China stocks dropped Wednesday for the first time in four days, with the Shanghai Composite Index falling 1.1 percent to close at 2,999.7 -- hovering at the 3,000 mark that many technical analysts view as a key point of resistance for the recovering market.
Brokerages led the slide as the number of newly opened trading accounts in China declined for a sixth consecutive week. Citic Securities Co. dropped 2.3 percent and its rival, Haitong Securities Co., suffered a 2.1 percent loss. China Everbright Securities Co. Ltd., the latest brokerage company to list on the exchange, fell 2.2 percent.
Chinese mining and metals stocks were on the rise, however. They have reaped significant gains recently as a result of the government closure of unregulated mines in the aftermath of an accident earlier this month in which 54 people were killed. The resulting decrease in productivity is predicted to raise Chinese coal prices by 8.2 percent per ton, according to Bloomberg, and has spurred recent gains in coal company stocks. Chinese-listed shares of Xijin Mining Group Co. Ltd. climbed 5.2 percent and Pingdingshan Tianan Coal Mining Co. Ltd rose 1 percent. Pingdingshan has gained 7.3 percent since the accident on September 8. Shanxi Xishan Coal & Electricity Power Co., China's biggest coal producer fell 1.1 percent; nonetheless it's still up 15 percent since the disaster.
Mining stocks were also on the rise in Australia where Rio Tinto Group saw gains of 2 percent and Newcrest Mining Ltd, the country's largest gold producer, soared 4.5 percent.
In Hong Kong, the Hang Seng rose 2.6 percent to close at 21,404. Data from the U.S. indicating that retail sales were up 1.1 percent, coupled with Ben Bernanke's announcement that the U.S. recession is "very likely over," buoyed investor sentiment. This sent shares of Li & Fung, Wal-Mart's and Target's biggest supplier of clothing and toys, up 3.1 percent. Foxconn International Holdings Ltd., which makes electronic computer components for popular consumer products including the iPod, iPhone, Wii and Amazon Kindle, rose 1 percent.

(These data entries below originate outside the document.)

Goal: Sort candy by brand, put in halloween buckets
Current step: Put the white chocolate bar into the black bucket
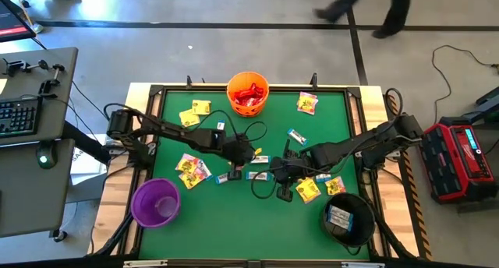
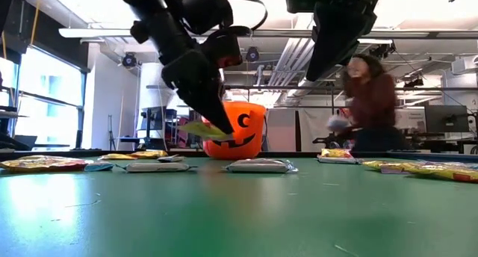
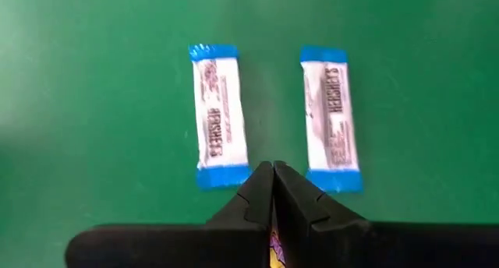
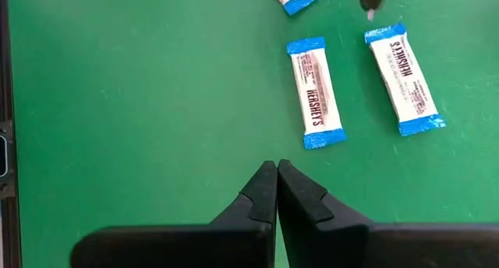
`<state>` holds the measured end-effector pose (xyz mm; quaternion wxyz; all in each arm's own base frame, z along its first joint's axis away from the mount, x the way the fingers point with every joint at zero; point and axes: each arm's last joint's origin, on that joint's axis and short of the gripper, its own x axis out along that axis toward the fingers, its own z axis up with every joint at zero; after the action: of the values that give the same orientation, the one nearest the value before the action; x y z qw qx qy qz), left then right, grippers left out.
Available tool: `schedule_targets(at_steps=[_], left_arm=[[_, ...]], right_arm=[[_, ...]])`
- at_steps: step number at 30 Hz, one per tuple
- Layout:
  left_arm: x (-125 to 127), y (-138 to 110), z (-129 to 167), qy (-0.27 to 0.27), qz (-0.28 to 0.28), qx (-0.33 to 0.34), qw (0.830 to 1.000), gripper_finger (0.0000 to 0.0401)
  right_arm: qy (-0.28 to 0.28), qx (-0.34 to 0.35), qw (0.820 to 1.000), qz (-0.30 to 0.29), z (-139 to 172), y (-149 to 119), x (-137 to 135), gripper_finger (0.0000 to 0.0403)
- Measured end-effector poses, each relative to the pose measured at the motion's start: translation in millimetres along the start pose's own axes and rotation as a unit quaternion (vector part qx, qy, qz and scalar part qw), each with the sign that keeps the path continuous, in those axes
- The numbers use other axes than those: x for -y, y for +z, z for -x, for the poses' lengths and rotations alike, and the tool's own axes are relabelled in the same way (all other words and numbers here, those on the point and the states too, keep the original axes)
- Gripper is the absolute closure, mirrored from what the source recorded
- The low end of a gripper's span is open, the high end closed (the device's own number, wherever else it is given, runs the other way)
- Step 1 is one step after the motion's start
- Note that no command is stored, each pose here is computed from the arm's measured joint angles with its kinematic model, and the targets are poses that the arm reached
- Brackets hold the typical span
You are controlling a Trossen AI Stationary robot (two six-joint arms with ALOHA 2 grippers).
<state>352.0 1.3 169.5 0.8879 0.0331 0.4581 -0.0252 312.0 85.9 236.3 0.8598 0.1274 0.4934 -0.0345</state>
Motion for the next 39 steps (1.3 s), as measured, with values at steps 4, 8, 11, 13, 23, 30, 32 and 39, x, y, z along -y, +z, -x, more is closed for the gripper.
schedule_targets(at_steps=[4,8,11,13,23,30,32,39], left_arm=[[0,-2,1,-0.001,0.001,-0.018,1.000,0.0378],[0,-4,1,-0.002,0.011,-0.027,1.000,0.0330],[0,-3,0,-0.003,0.019,-0.021,1.000,0.0287],[-1,-1,0,0.001,0.026,-0.009,1.000,0.0261],[-7,0,-13,0.037,-0.001,-0.045,0.998,0.0179],[-9,10,-19,0.041,-0.005,-0.052,0.998,0.0171],[-9,13,-20,0.041,-0.005,-0.049,0.998,0.0171],[-10,7,-29,0.041,-0.004,-0.073,0.996,0.0171]], right_arm=[[0.000,0.000,1.000,-0.003,0,0,0,0.0402],[0.000,0.000,1.000,-0.002,0,0,0,0.0402],[0.000,0.000,1.000,-0.002,0,0,0,0.0402],[0.000,0.000,1.000,-0.002,0,0,0,0.0402],[0.000,0.000,1.000,-0.002,0,0,0,0.0402],[0.000,0.000,1.000,0.000,0,0,0,0.0402],[0.000,0.000,1.000,0.000,0,0,0,0.0402],[-0.004,0.002,1.000,0.000,0,0,0,0.0402]])
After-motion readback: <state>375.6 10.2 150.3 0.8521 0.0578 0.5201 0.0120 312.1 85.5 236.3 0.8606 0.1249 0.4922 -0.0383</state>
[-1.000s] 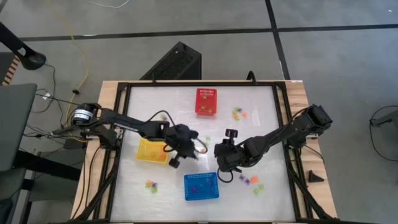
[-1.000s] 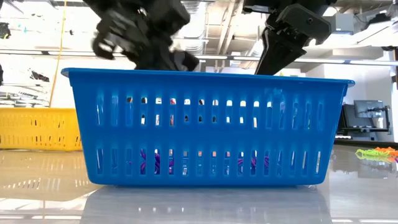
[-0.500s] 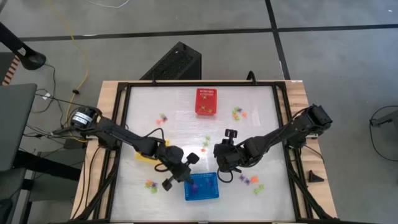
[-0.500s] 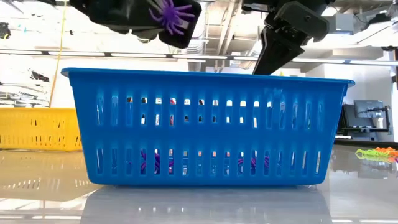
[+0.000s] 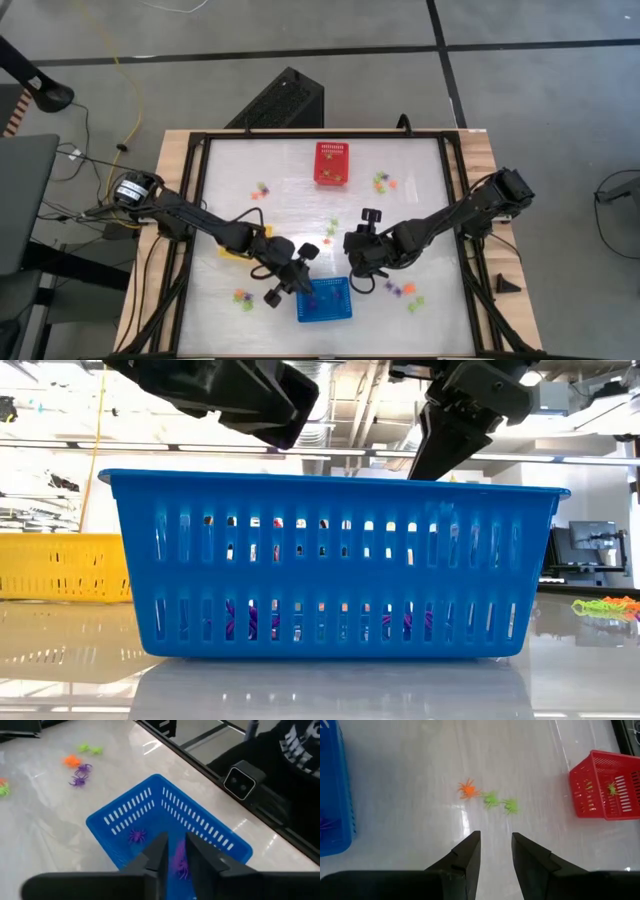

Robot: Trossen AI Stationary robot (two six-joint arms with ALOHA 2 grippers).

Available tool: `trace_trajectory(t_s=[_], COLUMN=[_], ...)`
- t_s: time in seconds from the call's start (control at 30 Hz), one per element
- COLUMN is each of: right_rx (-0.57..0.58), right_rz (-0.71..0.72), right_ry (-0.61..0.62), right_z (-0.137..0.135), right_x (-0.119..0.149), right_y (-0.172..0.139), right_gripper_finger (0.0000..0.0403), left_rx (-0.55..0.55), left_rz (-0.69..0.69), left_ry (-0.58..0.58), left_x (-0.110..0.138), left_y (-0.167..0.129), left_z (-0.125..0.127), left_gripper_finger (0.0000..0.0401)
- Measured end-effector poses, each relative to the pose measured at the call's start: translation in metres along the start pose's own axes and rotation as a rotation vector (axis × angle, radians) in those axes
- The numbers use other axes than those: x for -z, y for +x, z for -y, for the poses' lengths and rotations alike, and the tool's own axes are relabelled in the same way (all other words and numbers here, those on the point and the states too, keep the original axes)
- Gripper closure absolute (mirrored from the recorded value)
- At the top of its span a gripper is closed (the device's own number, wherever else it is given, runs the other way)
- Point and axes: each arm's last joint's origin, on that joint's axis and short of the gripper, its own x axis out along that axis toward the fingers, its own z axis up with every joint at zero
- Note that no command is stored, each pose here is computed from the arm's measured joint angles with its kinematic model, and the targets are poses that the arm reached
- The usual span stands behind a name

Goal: Sort Halloween decoration
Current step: Put the purple spider toy into the blue basket, then put the green spider toy into the red basket

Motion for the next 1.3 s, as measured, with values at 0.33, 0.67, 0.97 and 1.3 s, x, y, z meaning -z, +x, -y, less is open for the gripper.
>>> trace_trajectory(t_s=[0.33,0.67,0.97,1.3], right_rx=[0.000,0.001,0.002,0.004], right_rz=[0.000,-0.003,-0.007,-0.010], right_ry=[-0.002,-0.005,-0.007,-0.005], right_z=[0.000,0.000,0.000,0.001], right_x=[0.000,0.000,0.001,0.001], right_y=[0.000,0.000,0.000,0.000], right_gripper_finger=[0.0262,0.0262,0.0262,0.0262], left_rx=[-0.178,-0.420,-0.528,-0.529], left_rz=[-0.031,-0.138,-0.125,-0.245], left_ry=[-0.001,-0.156,-0.208,-0.192], left_x=[0.002,0.047,0.083,0.095], left_y=[-0.003,-0.010,-0.006,0.026], left_z=[-0.012,-0.096,-0.146,-0.169], left_gripper_finger=[0.0265,0.0266,0.0266,0.0266])
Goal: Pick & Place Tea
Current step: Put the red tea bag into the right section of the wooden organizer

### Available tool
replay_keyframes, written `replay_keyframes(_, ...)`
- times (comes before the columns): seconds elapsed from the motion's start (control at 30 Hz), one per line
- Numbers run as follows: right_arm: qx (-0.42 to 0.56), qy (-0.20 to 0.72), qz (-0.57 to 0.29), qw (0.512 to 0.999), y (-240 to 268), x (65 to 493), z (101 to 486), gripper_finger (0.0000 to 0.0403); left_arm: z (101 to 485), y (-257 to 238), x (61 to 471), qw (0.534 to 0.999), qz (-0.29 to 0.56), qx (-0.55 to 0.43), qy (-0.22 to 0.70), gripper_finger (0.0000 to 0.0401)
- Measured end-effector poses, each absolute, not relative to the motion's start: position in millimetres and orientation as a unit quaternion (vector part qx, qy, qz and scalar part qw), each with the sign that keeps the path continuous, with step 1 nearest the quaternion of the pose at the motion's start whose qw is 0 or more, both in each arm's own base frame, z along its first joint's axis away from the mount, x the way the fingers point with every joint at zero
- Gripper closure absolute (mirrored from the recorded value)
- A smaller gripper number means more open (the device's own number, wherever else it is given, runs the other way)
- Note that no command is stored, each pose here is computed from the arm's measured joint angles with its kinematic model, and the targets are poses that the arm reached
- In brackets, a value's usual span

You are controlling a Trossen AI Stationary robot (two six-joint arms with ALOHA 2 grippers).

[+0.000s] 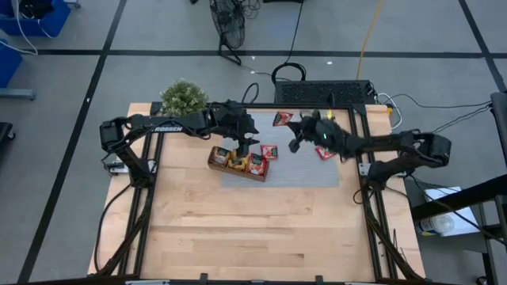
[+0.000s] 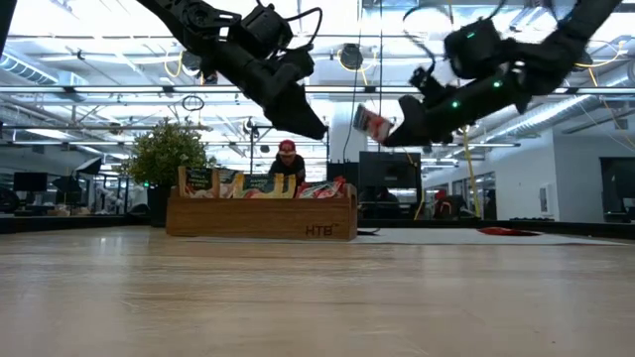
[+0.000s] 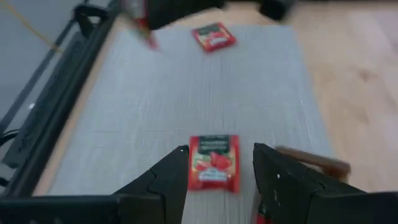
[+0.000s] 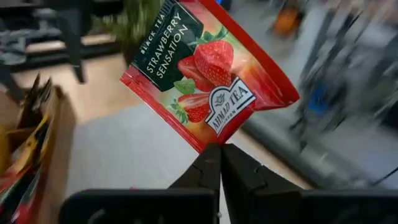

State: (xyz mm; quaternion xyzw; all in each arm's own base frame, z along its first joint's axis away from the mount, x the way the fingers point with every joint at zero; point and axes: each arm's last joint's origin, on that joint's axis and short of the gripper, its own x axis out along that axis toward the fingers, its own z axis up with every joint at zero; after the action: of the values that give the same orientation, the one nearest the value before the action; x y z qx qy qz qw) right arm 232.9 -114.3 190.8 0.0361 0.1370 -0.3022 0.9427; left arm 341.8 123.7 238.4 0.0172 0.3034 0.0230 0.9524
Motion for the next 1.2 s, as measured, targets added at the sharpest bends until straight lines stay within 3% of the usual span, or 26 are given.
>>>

In Japan, the Nikkei ended the day at 10,270, up 0.5 percent. Sony Corp., with 23 percent of its sales coming from the U.S., benefited from the Federal Reserve's rosy economic forecast, with its shares rising 2.3 percent. Canon, Inc., the world's largest maker of office equipment, soared 4.3 percent. Most shares in Tokyo fell, however, on fears that new premier Yukio Hatoyama's policies, which include cash handouts for families with school-aged children and raising the minimum wage, will slow the nation's recovery and could send the Nikkei spiraling back to 8,000. Mitsubishi UFJ Financial Group Inc. dropped 1.7 percent and Mizuho Financial Group Inc. lost 1.5 percent.
Hopefully, Hatoyama's fiscal policies won't backfire and the Japanese will not have to endure another lost decade.